Nothing is louder than the silence of intellectuals. This summer the French government’s chief press spokesman, Max Gallo, accused left-wing intellectuals of not speaking out in support of President François Mitterrand. Gallo’s charges, which were made in a front-page article in Le Monde, unleashed a flood of polemic, for months filling the columns of that paper and overflowing into others. Much ado about nothing? To some extent the affair was an example of literary politics at their most comic, but it also had its serious side.
Since at least 1898, when French intellectuals issued a manifesto petitioning for the reopening of the Dreyfus case, the word “intelligentsia” has usually been associated with the left. Its silence today, therefore, is eloquent. In the capital of commitment, of engagement, there has been a shift to the right. The political “mistakes” of Jean-Paul Sartre are being discussed and contrasted to the “wisdom” of his former school friend, the liberal conservative Raymond Aron. The rightward shift is not limited to France, of course, and it raises a series of questions. The French case might help us understand the changed climate throughout the world.

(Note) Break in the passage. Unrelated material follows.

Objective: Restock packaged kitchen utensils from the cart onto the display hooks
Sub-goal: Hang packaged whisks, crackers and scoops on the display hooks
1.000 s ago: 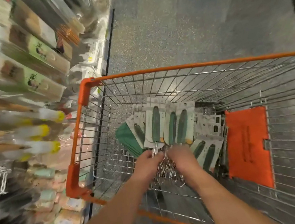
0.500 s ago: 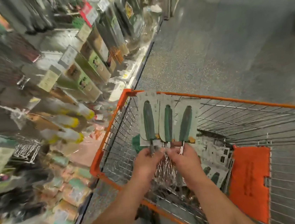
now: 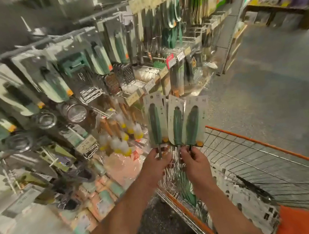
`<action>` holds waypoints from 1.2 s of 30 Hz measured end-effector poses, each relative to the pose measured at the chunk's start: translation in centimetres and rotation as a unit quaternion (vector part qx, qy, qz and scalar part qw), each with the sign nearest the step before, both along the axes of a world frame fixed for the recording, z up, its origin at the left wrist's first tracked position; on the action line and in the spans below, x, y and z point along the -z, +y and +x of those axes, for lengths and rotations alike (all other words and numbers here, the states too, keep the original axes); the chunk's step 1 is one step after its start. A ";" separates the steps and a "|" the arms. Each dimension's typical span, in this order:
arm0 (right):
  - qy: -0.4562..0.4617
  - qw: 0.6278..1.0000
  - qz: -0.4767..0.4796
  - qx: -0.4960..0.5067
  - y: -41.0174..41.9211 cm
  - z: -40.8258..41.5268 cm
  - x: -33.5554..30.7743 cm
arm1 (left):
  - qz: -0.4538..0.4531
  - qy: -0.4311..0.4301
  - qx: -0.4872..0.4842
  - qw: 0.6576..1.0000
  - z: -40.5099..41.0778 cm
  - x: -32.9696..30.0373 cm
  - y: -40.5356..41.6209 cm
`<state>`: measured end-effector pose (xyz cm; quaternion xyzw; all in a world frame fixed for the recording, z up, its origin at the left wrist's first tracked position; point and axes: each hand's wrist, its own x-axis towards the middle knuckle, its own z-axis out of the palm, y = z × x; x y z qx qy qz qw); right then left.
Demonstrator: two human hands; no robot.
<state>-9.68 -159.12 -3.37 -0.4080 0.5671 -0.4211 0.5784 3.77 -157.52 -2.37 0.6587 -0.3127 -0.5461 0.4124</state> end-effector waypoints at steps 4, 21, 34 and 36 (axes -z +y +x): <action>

Let us begin on the lighter side, in Paris. Every literary circus has its clowns. Among the mourners and critics of the French left is, inevitably, Jean-Edern Hallier, former editor of the Idiot International, who for the sake of a headline could bury his grandmother and not just socialism. Or take a writer who is perhaps better known in the United States: Philippe Sollers, former editor of Tel Quel, who is living proof, in political terms, of the proposition that weather vanes never change, only the wind. During the revolt of May 1968 he cursed the rebellious students because they did not toe the line of the great party of the working class. Next he condemned the French Communist Party and almost everyone else on the left in the name of Chairman Mao and his “little red book.” Now he is a convert to Reaganism and religion. If there is something peculiarly French in all this jumping from bandwagon to bandwagon, it is the speed and arrogance with which the act is performed. Yesterday’s errors justify today’s wisdom: you are considered wise because you were stupid, a voyanl (“seer”) because you were blind.
Which brings us to more eminent figures, like historian Emmanuel Leroy Ladurie, who preaches that “totalitarian communism” is the root of all evil and the Soviet Union the greatest threat confronting humankind. He was, and presumably still is, a serious scholar. He became a television personality in 1975, when his book Montaillou: The Occitan Village became a surprise best seller. Since then he has been a familiar name in the media, lecturing on communism and the Soviet bloc. Apparently, if one is an authority on medieval peasants in the Languedoc, one is considered an expert on collective farmers in the Crimea. Ladurie has another reason for sermonizing: like many people of the generation that grew up during World War II, he joined the Communist Party after the war and left it when he became disillusioned with Stalinism.
Stalin having died thirty years ago, however, the number of former Communists who are still trying to atone publicly for their Stalinist sins is dwindling. Hence, to understand the changed mood in France one must look at another acrobatics act, the somersault of the so-called nouveaux philosophes. In Britain and America, where the Communist Party was weak, the public recantation coincided with the advent of the cold war in the late 1940s. Its essence was captured in the title of the 1949 book The God That Failed, which contained the apologies of prominent ex-Communists like Arthur Koestler, Stephen Spender and Richard Wright. In France the public soul-searching came a quarter of a century later and at a much lower level. The “children of Marx and Coca-Cola,” the Maoist offspring of the revolts of 1968, “discovered” the existence of Russian concentration camps in Solzhenitsyn’s books and concluded that Marx was the great begetter of barbed wire. Some of these nouveaux philosophes were duly celebrated in a Time cover story.